** What the exercise asks **
Each line from the one containing "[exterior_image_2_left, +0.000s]" through the last line of the entries below is to be transcribed exactly. Nothing else belongs in the reply.

** Data shown **

┌──

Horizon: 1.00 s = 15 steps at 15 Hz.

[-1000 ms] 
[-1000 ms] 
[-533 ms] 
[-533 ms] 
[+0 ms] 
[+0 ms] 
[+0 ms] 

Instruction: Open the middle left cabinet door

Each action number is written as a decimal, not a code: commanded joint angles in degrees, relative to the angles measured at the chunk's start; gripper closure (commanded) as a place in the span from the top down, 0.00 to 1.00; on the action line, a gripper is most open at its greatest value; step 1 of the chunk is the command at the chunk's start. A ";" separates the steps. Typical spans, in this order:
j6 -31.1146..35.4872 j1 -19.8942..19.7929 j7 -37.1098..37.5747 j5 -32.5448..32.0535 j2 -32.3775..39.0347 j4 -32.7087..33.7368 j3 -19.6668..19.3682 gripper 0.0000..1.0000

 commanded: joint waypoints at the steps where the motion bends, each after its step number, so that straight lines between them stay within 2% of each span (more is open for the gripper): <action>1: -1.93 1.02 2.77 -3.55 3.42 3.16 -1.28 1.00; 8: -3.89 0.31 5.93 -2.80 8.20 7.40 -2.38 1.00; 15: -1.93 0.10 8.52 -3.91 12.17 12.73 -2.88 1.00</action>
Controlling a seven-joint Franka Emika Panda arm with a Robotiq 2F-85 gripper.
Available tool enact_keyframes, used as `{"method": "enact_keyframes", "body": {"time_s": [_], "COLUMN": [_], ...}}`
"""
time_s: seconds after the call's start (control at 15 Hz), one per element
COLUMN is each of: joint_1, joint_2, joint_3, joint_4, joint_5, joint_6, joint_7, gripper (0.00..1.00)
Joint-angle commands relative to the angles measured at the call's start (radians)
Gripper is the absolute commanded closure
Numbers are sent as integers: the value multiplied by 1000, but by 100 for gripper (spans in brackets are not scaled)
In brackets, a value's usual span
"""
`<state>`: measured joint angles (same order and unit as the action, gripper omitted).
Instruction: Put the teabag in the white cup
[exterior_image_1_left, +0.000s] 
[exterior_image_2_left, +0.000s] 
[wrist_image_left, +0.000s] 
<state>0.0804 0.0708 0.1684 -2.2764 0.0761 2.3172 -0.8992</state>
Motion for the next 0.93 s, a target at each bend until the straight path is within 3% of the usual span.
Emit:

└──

** Solution to this task **
[exterior_image_2_left, +0.000s] 
[wrist_image_left, +0.000s] 
<state>0.0804 0.0708 0.1684 -2.2764 0.0761 2.3172 -0.8992</state>
Motion for the next 0.93 s, a target at each bend until the straight path is within 3% of the usual span.
Emit:

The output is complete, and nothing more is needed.